> [WORK TO COMPLETE]: Which lines of the data below include the string "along"? Return each of them.

> [GIVEN MATERIAL]:
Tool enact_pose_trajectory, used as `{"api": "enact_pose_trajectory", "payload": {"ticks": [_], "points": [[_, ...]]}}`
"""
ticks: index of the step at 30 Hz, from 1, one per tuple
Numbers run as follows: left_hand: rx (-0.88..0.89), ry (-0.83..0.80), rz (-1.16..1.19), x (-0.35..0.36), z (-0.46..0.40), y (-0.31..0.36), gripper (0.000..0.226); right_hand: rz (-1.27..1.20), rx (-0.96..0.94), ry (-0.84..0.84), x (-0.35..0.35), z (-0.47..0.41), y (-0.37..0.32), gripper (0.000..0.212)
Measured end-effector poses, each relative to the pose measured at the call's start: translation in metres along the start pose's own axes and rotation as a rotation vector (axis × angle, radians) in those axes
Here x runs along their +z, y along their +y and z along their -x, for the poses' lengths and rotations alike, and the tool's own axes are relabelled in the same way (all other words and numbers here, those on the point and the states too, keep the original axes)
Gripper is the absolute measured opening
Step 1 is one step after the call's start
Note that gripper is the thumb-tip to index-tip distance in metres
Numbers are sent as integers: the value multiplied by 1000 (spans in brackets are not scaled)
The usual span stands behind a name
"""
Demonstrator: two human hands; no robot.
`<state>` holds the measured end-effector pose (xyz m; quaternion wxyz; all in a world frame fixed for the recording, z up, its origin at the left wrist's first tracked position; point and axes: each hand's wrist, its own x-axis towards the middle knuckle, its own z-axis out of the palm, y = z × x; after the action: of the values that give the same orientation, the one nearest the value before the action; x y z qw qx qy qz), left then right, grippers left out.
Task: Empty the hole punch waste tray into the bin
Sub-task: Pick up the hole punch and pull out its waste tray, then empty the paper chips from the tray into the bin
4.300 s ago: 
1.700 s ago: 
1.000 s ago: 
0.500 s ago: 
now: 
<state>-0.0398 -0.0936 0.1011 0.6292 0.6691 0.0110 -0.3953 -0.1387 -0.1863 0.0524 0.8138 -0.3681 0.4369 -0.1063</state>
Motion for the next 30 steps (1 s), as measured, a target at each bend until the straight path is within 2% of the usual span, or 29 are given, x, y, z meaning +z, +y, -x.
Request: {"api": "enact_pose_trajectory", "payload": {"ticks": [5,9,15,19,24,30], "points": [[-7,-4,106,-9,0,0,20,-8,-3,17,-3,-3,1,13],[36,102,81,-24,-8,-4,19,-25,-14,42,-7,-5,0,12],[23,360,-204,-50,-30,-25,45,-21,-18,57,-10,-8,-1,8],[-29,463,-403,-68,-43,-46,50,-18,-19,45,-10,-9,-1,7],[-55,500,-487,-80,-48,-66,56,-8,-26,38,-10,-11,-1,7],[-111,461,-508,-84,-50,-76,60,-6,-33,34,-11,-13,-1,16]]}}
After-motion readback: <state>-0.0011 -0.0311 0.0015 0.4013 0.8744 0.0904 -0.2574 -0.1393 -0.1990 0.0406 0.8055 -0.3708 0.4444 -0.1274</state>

> [WRITTEN RESPONSE]:
Measured end-effector poses, each relative to the pose measured at the call's start: translation in metres along the start pose's own axes and rotation as a rotation vector (axis × angle, radians) in those axes
Here x runs along their +z, y along their +y and z along their -x, for the poses' lengths and rotations alike, and the tool's own axes are relabelled in the same way (all other words and numbers here, those on the point and the states too, keep the original axes)

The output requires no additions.